▶ [Aim of the exercise]: Leave out all pictures while you copy the lines exactly from the one with "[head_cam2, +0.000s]" through the last line of the listing.
━━━ Dataset section ━━━
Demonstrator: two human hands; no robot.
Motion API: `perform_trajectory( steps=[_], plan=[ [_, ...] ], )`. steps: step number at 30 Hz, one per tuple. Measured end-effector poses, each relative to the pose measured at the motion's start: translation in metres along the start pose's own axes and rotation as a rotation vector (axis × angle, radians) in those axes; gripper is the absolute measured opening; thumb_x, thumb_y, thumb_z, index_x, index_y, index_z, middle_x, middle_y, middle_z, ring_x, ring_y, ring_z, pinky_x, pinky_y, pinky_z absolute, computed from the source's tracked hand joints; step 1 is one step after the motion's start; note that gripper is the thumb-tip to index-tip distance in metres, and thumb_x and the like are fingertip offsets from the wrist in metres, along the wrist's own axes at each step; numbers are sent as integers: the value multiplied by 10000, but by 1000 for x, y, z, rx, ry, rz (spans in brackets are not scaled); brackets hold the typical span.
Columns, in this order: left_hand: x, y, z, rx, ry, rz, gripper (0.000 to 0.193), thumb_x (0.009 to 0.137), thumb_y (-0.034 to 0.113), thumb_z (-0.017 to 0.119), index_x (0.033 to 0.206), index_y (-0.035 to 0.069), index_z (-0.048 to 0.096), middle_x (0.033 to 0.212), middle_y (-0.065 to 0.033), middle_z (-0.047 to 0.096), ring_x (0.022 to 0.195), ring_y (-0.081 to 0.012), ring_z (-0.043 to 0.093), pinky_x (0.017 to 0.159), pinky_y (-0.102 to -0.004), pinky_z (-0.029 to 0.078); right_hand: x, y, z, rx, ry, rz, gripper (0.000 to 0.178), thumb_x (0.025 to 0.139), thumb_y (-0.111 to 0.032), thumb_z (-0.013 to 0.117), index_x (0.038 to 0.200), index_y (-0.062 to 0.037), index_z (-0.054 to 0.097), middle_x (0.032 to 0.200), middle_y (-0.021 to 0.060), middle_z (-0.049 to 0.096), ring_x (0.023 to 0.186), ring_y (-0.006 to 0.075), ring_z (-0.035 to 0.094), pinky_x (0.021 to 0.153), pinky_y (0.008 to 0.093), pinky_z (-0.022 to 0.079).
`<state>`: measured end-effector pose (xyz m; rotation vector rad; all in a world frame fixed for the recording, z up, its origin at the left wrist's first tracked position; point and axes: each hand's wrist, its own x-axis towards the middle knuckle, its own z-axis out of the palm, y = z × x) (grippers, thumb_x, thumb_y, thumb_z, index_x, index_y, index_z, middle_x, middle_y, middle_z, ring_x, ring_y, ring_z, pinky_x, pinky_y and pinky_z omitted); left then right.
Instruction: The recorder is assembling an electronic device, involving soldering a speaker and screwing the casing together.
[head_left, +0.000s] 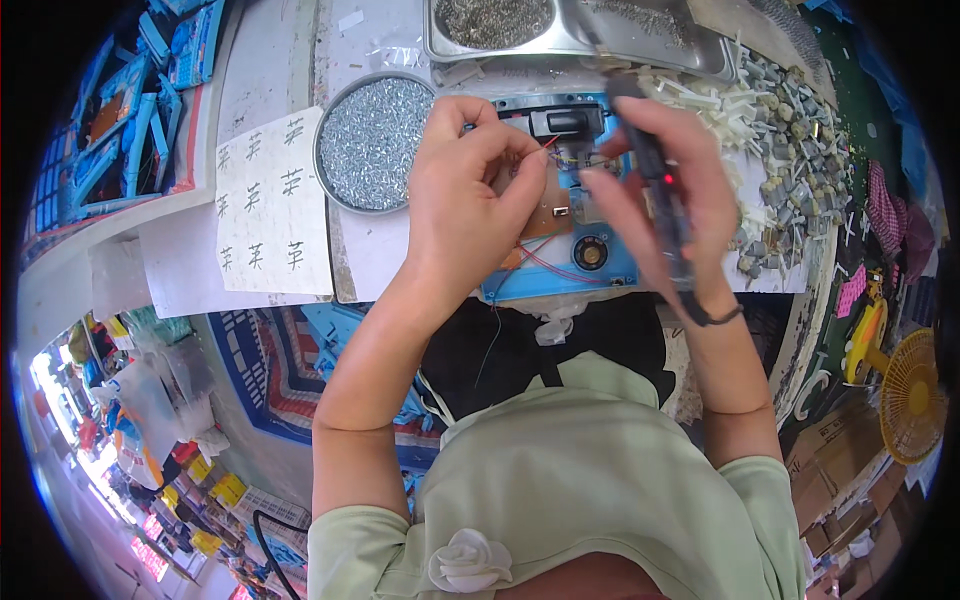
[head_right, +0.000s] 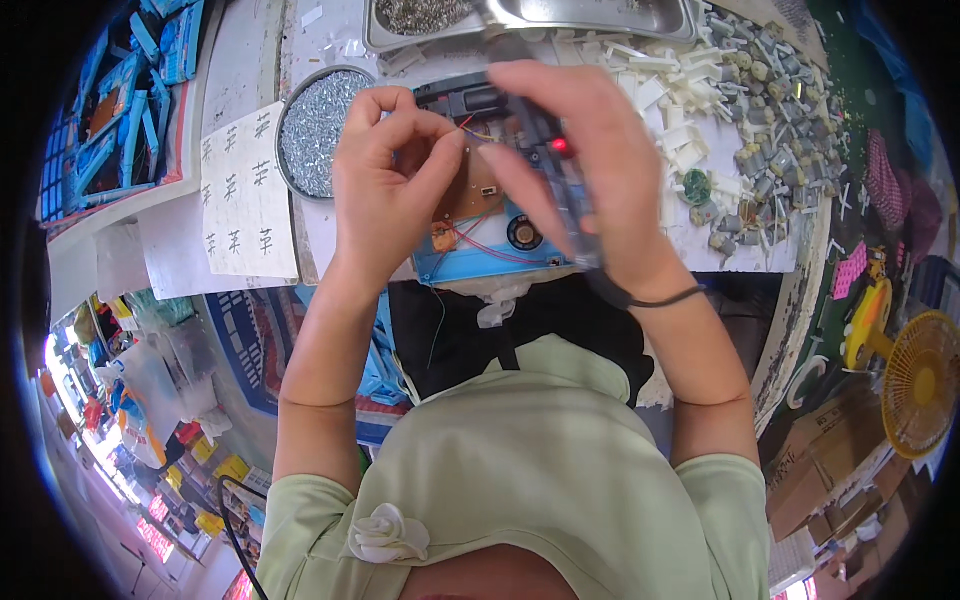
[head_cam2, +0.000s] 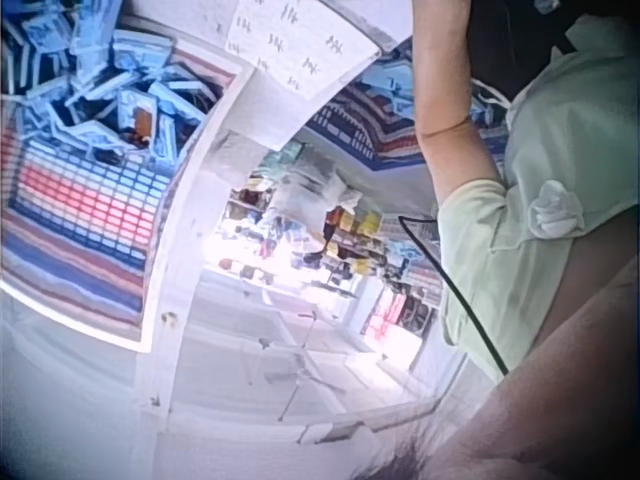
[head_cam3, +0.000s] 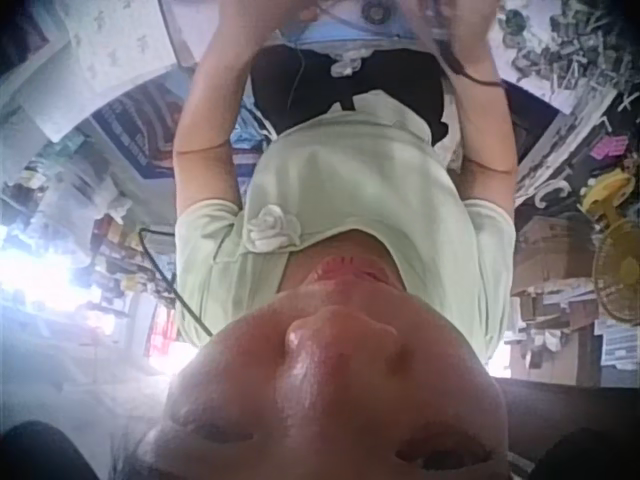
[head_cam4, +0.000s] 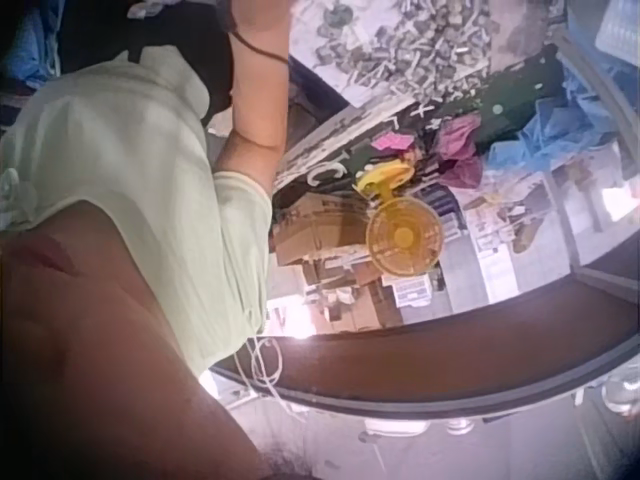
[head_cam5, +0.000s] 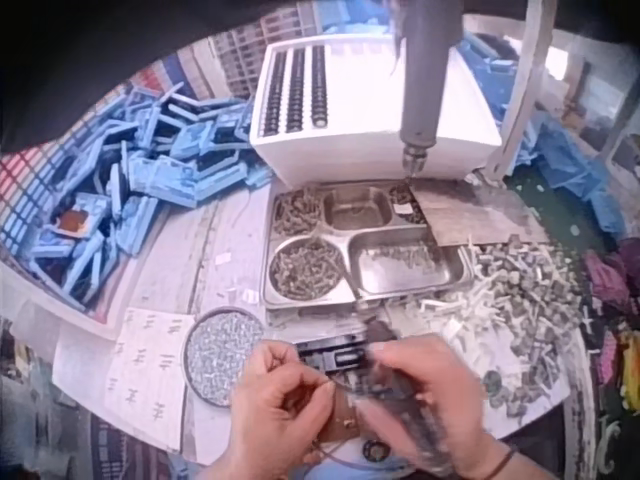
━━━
▶ [Output below]:
[head_cam2, +0.000s] 
[head_cam3, +0.000s] 
[head_cam4, +0.000s] 
[head_cam5, +0.000s] 

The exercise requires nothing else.